Cod Almighty | Diary
Diary - Wednesday 15 December 2004
15 December 2004
We like to think we have free will; to believe we are fully able to make choices and control the future course of our lives. The Diary, for one, has elected to go out dancing this Friday night rather than watch the Mariners play Oxford: a decision informed by my passionate belief that Saturday afternoons are for football and Friday nights are for dancing. But when the pleasant vibration in the pocket of my best dancing trousers alerts me to a text message saying Town remain mired in the middle of the League's bottom division after only drawing 1-1, I will be overtaken by despair and slump to my knees, beating the floor in frustration - as a result of circumstances and events that are utterly beyond my control. The people around me might dig my funky moves and all join in with the new floor-beating craze, but that's neither here nor there.

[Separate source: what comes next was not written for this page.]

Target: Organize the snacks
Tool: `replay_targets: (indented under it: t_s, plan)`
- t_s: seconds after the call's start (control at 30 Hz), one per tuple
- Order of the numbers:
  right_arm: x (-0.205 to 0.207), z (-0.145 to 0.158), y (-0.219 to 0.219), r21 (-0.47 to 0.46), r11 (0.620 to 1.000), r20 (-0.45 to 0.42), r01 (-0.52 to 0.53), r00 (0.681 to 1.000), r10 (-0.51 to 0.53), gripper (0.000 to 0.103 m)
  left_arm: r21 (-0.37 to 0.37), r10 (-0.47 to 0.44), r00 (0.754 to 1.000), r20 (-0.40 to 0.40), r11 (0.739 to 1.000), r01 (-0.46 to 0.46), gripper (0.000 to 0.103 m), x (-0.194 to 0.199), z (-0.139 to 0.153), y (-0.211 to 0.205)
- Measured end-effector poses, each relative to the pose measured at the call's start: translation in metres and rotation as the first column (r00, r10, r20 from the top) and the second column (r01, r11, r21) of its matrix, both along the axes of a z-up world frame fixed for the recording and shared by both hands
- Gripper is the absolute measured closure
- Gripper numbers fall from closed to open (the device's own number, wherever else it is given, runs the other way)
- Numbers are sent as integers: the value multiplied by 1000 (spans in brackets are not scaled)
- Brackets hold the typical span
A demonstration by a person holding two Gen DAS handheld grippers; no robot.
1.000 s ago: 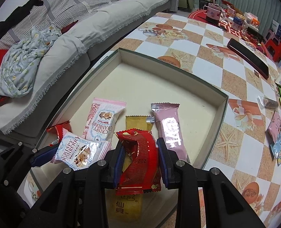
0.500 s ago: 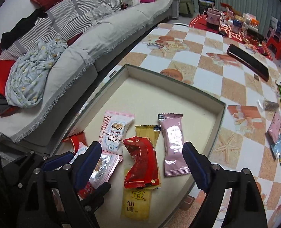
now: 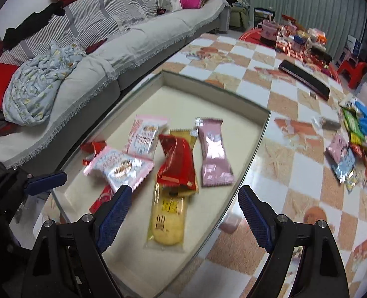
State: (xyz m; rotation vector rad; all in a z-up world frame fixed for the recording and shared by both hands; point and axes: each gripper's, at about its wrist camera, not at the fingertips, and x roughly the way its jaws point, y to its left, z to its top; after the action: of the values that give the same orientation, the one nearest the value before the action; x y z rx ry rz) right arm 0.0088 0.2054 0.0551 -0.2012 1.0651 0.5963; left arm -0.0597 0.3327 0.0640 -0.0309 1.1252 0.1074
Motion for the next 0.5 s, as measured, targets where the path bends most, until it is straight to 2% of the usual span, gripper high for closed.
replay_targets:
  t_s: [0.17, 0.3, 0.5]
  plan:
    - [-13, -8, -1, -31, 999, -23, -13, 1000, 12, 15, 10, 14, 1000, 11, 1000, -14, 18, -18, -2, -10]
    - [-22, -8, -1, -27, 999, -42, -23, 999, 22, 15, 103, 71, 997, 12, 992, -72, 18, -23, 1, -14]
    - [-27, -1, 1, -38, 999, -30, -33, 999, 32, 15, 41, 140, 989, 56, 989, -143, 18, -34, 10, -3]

And so it is that Russell Slade continues to believe he has the free will to deny Darren Mansaram a start in Town's first team, wholly unaware that the Fates have already ordained that Flash will line up against the Us. The latest cosmic signal that destiny has guaranteed Mansaram's place on Friday is that Gary Birch, a striker with third-flight Walsall, is about to brush aside interest from Sort It in order to join the League's bottom club Kidderminster. On his way home from work this evening, the Mariners boss will pass a photographic supplies shop with an offer on flash bulbs, a cinema offering a special 24th anniversary screening of Flash Gordon, a computer software retailer displaying a poster for the newest version of Macromedia Flash, and a man in an overcoat indecently exposing himself, and then phone the chairman of Scarborough to ask if he can loan a striker because Town don't have any.
Despite its precipitate downmarket plunge of recent years, The Times is a newspaper that prides itself on the quality of its sports coverage. Are we to take at face value its assertion, then, that Grimsby reserves will be facing Hull in the group stage of the Pontins Holidays League Cup this afternoon? Particularly when it's only 48 hours since the stiffs played Boston, and Town's own ever-reliable website does not list such a fixture? I think we should be told. Don't you?
Like an evil, ruthless conman posing as Santa Claus, Steve Croudson is a man who promised much but has delivered little, and the former GTFC goalkeeper is back in the job market after being released by Conference side Stevenage Borough. The 24-year-old stopper briefly looked likely to live up to his Chammy Manager counterpart by becoming a future England international after an awesome clean-sheet debut for Town against Wolves in May 1999, but made only two appearances for the Hertfordshire club since joining them in the summer, conceding five goals and receiving one yellow card. It'll be in the Grimsby Telegraph tomorrow.